L’attaque frontale du président et du ministre de l’Intérieur par « certains syndicats sécuritaires » brandit ce morceau choisi : « une Police dont l’allégeance à Dieu, à la nation et à eux seuls exclut la soumission de sa mission à nulles autres personnes, y compris les hauts responsables du ministère qui n’ont pas le droit de lui donner des leçons ou de lui imposer les directives impératives ».
Pareille optique pointe vers une problématique théorique. En effet, opposée au phantasme de la société sans classes ni Etat, la notion de « stratification » prohibe le divorce avec l’observation.
Or, aucune société n’a existé, n’existe et n’existera sans la hiérarchisation où convolent en justes noces, l’ordre et l’obéissance à l’ordre.
L’anarchie commence là où ce couple d’opposition finit. Employeurs et employés ont à voir avec ce fin mot de l’histoire.
Entre autres auteurs, Balandier reprend cette conceptualisation élaborée par les anthropologues anglo-saxons.
Cette même codification n’a jamais cessé de régir le domaine profane et le champ sacré.
Ainsi, l’islam prescrit l’obéissance au dépositaire de l’autorité sauf au cas où il désobéirait aux prescriptions de la divinité. Mais alors, comment décoder le message policier ? Sa facture cligne vers une grille de lecture : il prend sens par sa mise en relation avec une lutte engagée, sans fard, pour la prise du pouvoir.
Le combat principal oppose les bourguibistes, émancipateurs, aux ghannouchistes, pour la plupart vulgaires et passéistes.
Réformateur avant l’heure, avec l’institution du collège Sadiki, le Général Kheireddine amorçait l’opposition tradition/modernité.
Et maintenant, à l’origine du conflit exacerbé était le verbe émis par le chef magouilleur à l’adresse du baroudeur. J’ai nommé Abou Iyadh, le récepteur et Ghannouchi, l’émetteur.
Patience, mon vieux fou, la Police, l’Armée sont contre nous.
Ah la Police ! Appliquée à la société vivante, quelle serait donc l’hypothèse la plus probante ? Au vu de l’enjeu majeur, le gourou islamo-conservateur place, tout au long de son règne, ses fidèles serviteurs. A la guerre comme à la guerre ! Dans ces conditions guerrières, la proclamation policière, à l’évidence outrancière, exhiberait le marqueur du lieu où seraient parvenus, pour une part, nos amis revanchards.
Il s’agit de tirer à bout portant sur les sommets de l’autorité alliée, selon elle-même, à la Police et l’Armée.
Il faut désarçonner le Carthaginois et son ministre de l’Intérieur nommé pour dégager les hommes placés par le gourou maintenant déstabilisé avec sa bande harcelée.

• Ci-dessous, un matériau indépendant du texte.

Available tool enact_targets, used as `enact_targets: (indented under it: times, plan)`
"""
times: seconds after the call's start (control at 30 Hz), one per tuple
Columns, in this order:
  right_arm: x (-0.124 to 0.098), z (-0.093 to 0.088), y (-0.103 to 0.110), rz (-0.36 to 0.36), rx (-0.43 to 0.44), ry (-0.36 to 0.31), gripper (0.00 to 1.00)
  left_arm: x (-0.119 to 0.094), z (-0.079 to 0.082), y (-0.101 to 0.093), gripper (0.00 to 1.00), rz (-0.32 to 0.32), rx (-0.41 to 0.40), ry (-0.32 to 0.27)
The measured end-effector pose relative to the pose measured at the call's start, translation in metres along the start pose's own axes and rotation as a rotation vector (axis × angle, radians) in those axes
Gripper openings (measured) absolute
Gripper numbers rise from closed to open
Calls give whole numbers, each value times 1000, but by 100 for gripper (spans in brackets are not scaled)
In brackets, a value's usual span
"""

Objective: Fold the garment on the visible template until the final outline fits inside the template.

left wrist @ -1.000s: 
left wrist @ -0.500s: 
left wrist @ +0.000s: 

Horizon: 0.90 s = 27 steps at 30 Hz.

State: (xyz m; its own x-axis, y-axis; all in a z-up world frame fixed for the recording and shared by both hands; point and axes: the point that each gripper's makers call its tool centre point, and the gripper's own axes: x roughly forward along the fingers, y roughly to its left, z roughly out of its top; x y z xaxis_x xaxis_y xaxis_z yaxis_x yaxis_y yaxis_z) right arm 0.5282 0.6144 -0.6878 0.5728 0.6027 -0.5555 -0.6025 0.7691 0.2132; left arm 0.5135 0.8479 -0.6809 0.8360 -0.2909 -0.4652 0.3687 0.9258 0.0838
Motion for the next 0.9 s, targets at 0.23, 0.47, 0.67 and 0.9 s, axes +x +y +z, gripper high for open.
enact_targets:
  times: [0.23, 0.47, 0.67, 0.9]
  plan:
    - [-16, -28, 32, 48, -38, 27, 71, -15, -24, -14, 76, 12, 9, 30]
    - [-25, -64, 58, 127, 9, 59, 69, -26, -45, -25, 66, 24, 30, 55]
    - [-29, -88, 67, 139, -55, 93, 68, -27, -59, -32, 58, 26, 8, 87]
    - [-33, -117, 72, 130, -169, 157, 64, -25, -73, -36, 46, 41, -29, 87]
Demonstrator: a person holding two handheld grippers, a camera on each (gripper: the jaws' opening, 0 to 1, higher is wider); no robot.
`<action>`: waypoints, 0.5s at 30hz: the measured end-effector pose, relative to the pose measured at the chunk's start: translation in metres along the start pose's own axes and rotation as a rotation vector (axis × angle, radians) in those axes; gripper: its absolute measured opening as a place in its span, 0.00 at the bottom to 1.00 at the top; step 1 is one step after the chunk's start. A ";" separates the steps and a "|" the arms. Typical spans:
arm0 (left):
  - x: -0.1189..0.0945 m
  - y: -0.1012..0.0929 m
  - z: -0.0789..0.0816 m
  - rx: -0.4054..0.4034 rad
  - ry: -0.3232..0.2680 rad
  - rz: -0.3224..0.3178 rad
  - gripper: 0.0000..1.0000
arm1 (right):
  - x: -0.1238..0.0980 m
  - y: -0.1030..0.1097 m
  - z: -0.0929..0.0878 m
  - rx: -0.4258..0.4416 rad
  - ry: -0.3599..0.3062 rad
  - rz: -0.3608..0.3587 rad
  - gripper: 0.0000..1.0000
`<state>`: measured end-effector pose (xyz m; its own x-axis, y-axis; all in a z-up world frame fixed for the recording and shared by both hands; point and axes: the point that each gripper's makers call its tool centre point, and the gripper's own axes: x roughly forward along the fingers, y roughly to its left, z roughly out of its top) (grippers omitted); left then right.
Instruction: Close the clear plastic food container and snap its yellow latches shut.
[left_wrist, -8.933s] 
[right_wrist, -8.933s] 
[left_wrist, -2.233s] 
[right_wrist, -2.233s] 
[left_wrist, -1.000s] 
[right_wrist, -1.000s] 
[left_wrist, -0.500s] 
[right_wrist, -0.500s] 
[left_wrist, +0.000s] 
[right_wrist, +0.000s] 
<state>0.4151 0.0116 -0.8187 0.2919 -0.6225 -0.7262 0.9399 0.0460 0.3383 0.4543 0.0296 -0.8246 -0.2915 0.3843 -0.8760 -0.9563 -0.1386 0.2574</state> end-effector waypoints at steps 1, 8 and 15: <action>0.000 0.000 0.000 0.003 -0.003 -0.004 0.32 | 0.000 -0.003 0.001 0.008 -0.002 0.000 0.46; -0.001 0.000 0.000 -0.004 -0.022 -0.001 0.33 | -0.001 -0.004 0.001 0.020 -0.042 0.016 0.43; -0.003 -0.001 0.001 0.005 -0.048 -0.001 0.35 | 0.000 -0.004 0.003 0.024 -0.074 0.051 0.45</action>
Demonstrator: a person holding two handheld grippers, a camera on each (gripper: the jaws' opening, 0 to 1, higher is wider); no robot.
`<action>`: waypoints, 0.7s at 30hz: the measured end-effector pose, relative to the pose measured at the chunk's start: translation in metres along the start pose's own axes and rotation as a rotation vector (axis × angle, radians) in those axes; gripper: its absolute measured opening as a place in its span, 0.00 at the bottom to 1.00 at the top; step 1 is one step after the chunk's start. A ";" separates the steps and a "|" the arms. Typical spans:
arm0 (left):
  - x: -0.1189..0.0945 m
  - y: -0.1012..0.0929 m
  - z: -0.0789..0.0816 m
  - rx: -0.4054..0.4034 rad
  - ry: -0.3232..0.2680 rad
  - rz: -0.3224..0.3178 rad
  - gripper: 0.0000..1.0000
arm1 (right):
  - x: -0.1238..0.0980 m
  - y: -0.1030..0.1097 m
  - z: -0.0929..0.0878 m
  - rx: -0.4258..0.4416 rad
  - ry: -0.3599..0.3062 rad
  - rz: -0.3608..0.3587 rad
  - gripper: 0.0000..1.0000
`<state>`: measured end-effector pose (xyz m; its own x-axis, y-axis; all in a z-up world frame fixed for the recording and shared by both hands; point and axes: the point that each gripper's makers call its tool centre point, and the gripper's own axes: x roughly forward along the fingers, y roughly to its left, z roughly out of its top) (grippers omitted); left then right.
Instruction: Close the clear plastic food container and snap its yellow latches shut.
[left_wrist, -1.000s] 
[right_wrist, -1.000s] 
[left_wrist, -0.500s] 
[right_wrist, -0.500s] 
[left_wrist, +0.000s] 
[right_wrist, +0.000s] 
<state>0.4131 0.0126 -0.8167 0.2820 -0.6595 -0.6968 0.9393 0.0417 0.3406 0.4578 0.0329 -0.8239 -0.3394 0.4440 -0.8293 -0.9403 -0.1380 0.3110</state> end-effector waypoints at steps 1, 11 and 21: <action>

Interviewé le 23 août, Nabil Daboussi, chauffeur pratiquant et peu amoureux d’Ennahdha, me dit : « Pour dominer, il faut avoir la force de son côté ».
La Fontaine émet la même idée : « La raison du plus fort est toujours la meilleure ». Mis à part le critère littéraire, il n’est guère nécessaire d’être un auteur parvenu au sommet de la notoriété pour formuler ce que chacun sait.
Au vu de pareille banalité, Bourdieu fragilise la cloison dressée entre le sens commun et la classique « distance critique ». Celle-ci exprime le même propos, mais de manière compliquée, abstruse, alambiquée.
Aux mots dits par l’interviewé, l’enquêteur n’a, parfois, presque plus rien à surajouter.
De nos jours, peu de citoyens sont échaudés par la décennie livrée à la duperie. Dès lors, pourquoi certains Américains préfèrent-ils prêter l’oreille aux tenants de la fourberie et aux parvenus au Parlement à coup d’oseille ? A la question répondit l’inoubliable Hillary. Elle a partie liée avec le scandale déployé sous le couvert du soi-disant légal.